Sauf qu’à trop vouloir chercher l’étrangeté et la rupture de tons, Hamaguchi aurait pu rendre son projet trop cérébral, trop labyrinthique et, in fine, relativement artificiel. Que nenni. Le sublime pointe justement le bout de son nez lorsque les éclats d’innocence éclosent jusqu’à se faire entendre. « Je t’aime tellement que je ne sais plus comment faire ». Il en faut du talent pour que ce genre de maxime, jalonnant l’ensemble du long-métrage, puisse susciter autre chose que de l’écœurement. Et c’est peu dire que Ryūsuke Hamaguchi en a, du talent. Ainsi, son exploration de la puissance d’un premier amour ne tombe jamais dans la mièvrerie, bien que frontalement travaillée. Les moments d’abandon du cinéaste, d’une tendresse monstre et venant contrebalancer le récit quasiment hitchcockien, émeuvent aux larmes.

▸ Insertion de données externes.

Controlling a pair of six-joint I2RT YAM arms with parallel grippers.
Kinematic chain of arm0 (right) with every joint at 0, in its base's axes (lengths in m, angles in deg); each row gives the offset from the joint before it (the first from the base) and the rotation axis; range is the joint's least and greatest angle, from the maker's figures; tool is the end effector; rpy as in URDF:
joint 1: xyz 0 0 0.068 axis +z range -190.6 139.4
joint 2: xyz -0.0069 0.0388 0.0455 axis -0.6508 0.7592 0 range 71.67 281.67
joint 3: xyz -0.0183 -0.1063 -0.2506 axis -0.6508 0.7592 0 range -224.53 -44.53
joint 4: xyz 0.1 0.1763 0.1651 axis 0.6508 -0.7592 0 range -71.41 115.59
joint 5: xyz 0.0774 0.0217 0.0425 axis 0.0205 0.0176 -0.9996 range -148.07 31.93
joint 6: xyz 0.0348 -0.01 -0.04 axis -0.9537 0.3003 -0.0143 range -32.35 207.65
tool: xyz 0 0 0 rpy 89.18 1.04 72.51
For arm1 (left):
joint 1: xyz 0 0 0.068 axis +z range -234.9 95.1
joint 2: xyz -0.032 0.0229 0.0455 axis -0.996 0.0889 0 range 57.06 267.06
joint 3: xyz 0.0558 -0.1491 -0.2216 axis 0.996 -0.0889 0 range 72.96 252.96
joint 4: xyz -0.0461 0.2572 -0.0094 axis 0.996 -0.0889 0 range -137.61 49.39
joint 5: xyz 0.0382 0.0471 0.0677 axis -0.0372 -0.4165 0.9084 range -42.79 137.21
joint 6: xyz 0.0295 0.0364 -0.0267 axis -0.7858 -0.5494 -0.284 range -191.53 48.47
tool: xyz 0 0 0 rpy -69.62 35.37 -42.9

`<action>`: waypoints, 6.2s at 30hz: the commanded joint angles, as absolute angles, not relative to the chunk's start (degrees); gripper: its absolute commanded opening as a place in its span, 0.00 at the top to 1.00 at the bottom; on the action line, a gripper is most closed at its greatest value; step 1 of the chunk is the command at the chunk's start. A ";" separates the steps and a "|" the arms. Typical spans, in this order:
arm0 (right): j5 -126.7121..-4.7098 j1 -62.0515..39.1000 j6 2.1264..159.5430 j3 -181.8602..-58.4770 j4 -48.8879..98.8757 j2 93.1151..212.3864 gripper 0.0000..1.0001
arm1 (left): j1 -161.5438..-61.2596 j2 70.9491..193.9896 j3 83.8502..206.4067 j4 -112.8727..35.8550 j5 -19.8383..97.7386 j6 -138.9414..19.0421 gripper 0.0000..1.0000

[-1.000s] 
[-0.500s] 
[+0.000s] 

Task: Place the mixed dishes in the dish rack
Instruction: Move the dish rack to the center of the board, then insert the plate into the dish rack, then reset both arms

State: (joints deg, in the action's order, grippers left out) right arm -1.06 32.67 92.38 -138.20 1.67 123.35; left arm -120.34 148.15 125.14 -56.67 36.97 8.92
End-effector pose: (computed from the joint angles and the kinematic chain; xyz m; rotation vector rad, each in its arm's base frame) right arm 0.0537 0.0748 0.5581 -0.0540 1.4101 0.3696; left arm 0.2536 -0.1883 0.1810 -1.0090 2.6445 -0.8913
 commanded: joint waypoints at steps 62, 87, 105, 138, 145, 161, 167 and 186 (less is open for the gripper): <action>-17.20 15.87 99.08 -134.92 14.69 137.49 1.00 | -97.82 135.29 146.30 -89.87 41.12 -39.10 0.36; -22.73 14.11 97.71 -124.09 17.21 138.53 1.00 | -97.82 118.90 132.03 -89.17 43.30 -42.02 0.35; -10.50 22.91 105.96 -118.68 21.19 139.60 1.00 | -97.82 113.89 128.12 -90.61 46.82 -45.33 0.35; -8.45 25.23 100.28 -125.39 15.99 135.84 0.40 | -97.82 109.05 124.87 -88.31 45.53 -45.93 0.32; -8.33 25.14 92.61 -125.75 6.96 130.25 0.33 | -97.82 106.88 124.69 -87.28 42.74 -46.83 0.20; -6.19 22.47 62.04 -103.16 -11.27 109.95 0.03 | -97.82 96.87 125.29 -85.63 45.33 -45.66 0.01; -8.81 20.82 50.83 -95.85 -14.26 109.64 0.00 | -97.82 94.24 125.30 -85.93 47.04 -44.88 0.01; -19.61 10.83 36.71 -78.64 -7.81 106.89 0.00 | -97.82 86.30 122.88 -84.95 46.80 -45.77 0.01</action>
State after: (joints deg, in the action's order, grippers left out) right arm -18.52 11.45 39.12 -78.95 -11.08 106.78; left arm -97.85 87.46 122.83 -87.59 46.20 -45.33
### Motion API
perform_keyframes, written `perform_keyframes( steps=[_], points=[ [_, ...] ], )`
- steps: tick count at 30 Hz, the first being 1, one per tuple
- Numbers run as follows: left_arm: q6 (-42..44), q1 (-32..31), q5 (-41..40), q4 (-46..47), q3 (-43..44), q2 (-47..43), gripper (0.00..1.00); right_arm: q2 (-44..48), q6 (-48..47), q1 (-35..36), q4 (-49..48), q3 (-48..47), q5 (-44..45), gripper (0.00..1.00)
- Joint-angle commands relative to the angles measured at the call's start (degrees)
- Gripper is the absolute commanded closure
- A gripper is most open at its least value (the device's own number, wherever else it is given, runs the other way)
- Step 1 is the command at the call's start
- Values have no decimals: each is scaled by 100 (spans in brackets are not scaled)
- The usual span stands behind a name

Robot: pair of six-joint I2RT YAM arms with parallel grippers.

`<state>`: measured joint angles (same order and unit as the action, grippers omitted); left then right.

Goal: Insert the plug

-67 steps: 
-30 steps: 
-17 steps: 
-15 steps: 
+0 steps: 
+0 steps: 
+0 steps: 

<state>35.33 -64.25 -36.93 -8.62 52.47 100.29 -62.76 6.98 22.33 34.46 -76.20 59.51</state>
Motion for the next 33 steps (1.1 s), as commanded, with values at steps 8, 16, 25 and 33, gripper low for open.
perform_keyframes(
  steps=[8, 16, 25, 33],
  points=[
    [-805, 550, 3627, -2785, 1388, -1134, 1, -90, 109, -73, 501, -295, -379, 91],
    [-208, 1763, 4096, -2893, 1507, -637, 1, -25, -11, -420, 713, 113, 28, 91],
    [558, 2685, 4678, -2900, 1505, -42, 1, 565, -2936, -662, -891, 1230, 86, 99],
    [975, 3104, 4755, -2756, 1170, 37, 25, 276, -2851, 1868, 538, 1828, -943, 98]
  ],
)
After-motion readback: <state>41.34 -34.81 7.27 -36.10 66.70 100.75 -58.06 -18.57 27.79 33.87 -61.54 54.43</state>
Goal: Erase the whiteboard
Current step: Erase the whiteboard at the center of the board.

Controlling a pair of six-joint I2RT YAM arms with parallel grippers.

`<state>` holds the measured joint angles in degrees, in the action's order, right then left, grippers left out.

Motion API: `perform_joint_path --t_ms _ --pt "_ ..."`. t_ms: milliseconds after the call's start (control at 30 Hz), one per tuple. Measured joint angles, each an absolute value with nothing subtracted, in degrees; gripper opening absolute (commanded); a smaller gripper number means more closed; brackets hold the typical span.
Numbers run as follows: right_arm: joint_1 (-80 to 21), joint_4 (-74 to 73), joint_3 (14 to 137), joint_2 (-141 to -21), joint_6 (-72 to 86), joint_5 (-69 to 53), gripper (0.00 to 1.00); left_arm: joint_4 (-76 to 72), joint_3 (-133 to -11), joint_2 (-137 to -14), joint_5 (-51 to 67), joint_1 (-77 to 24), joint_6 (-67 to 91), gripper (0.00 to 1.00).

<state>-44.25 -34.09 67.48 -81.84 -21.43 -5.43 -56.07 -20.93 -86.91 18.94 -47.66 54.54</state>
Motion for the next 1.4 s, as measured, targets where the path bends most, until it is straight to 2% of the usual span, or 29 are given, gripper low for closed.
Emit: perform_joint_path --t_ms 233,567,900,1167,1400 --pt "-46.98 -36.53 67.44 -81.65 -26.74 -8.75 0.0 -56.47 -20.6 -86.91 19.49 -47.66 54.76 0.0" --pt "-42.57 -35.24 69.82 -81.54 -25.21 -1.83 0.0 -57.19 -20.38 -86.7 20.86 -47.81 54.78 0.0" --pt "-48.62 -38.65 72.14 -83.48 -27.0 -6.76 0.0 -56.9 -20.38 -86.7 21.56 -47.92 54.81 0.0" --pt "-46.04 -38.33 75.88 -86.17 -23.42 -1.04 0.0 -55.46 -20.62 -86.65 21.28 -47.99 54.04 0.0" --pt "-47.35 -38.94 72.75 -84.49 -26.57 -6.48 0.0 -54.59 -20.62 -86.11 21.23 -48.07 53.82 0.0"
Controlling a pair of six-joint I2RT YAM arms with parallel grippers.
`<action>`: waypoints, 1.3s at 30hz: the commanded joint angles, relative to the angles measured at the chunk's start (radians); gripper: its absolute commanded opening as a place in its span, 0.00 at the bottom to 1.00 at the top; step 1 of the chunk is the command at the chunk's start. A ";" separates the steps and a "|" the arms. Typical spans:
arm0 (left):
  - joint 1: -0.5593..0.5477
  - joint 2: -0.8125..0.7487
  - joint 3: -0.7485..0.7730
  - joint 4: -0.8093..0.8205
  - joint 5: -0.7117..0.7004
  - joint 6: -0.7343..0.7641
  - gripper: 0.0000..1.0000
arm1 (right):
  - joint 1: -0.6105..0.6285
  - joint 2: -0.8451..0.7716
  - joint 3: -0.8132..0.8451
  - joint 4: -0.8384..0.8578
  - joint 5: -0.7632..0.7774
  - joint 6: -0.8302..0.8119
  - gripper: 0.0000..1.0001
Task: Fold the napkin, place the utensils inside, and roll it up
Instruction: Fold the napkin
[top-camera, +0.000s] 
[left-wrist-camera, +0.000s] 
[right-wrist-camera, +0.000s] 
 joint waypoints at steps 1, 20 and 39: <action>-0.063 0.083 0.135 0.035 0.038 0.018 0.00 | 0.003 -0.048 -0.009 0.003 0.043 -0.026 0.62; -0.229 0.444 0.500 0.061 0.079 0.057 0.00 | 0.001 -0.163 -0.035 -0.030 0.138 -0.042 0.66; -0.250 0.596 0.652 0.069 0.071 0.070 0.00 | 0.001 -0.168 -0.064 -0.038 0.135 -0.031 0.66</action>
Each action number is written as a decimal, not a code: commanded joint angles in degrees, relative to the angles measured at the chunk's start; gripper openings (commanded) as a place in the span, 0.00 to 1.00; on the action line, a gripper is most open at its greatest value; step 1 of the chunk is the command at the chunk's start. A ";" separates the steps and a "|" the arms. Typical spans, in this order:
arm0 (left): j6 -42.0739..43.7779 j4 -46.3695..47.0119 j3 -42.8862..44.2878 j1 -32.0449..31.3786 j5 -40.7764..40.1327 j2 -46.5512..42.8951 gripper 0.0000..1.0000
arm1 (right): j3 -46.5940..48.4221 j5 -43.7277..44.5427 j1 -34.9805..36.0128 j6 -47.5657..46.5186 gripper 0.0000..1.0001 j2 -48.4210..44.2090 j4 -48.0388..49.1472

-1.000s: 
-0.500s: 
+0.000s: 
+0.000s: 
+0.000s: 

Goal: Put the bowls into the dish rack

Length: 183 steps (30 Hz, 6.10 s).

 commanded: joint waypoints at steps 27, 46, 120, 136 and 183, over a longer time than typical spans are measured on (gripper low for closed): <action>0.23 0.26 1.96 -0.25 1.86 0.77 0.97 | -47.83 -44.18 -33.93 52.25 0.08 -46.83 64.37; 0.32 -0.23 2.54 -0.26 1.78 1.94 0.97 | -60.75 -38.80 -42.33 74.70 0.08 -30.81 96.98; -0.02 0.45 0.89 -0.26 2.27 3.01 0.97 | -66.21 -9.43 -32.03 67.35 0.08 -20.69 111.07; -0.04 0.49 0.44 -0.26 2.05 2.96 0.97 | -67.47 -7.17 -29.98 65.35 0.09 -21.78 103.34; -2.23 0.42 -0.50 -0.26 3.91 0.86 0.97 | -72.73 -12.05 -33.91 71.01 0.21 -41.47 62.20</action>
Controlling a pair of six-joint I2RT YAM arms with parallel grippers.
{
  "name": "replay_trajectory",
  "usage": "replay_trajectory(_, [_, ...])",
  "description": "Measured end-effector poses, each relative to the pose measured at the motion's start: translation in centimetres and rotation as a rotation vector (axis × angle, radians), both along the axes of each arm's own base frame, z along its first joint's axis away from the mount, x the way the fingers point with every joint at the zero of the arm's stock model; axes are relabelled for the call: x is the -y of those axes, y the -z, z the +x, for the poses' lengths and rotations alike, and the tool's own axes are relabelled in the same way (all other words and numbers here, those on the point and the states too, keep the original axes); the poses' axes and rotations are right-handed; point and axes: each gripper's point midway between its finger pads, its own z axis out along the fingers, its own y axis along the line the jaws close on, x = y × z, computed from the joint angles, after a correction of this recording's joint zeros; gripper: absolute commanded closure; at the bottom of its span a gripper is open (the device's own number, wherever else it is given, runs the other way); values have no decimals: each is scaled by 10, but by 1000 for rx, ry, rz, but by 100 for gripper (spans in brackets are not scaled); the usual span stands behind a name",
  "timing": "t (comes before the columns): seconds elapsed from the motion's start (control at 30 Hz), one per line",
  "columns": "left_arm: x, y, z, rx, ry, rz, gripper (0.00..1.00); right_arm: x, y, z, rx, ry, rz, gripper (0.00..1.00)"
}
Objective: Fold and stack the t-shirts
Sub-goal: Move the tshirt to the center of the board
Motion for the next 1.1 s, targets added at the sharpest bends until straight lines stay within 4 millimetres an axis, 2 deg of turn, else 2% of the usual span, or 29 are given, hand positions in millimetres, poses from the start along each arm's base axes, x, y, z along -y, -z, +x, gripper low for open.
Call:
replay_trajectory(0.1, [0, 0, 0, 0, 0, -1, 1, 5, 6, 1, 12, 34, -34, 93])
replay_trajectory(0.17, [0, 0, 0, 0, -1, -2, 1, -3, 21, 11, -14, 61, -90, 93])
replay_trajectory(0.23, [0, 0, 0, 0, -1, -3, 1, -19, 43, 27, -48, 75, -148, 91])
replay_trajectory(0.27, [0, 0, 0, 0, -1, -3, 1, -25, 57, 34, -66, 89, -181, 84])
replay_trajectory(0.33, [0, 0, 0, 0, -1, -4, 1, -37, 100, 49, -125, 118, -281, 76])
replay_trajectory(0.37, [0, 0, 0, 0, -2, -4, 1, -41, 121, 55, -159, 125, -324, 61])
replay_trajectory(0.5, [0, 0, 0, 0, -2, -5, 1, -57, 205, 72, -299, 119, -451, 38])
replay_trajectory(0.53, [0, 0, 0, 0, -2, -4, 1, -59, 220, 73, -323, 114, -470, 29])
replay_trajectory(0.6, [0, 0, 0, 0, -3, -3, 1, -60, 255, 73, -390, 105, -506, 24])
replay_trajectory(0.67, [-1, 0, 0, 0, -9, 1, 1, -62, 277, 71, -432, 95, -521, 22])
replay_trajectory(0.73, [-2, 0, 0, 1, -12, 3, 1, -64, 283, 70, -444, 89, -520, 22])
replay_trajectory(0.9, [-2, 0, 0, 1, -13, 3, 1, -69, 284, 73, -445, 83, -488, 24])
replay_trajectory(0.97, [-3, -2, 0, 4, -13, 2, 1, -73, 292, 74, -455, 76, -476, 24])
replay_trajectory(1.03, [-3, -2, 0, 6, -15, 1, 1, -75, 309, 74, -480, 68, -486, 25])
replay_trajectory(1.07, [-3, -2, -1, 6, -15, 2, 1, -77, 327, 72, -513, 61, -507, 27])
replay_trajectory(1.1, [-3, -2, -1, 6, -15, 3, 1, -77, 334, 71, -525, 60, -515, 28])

quatrième image du film asako i&ii

La traque des faux-semblants

Par la force des choses, la complexité des situations se fond dans une franchise éblouissante, où le surréalisme trivial trouve une résonance intime et bouleversante que l’on ne saurait aisément traduire. On pense à Rohmer, à Hong Sang-soo, à ses cinéastes délicats où la contingence est reine et où les divagations amoureuses se parent d’une beauté sans pareille. Les superlatifs manquent.

Il y aurait encore bon nombre d’éléments à évoquer pour prétendre faire le tour de ce dédale sentimental, tels que l’élégance de la photographie, la précision du montage permettant l’imbrication naturelle de soubresauts et de « blocs de vie » (un amour pour la durée de l’action que le réalisateur emprunte à son modèle John Cassavetes), les corrélations sociétales ou encore la partition envoûtante de Tofubeats. Ceci étant, analyser trop en profondeur l’œuvre de Ryūsuke Hamaguchi reviendrait à ironiquement l’atrophier, à réguler son inépuisable sève, là où le mystère se doit de faire son temps et son œuvre.

Attention donc aux faux-semblants. Sous son air de badinerie à l’eau de rose, Asako I&II est une pépite comme on l’en voit rarement. Hybride, ambitieux, libre, émouvant et inventif : on tient là le premier grand film de 2019 et, à coup sûr, l’un des meilleurs de cette année à peine entamée. En attendant de pouvoir le vérifier, on revendiquera Asako I&II comme un précieux cocon, s’y réfugiant avec bonheur, tant ce dernier semble nous expliquer de la plus belle des manières qui soit – intimement – le pourquoi de la magie du Cinéma.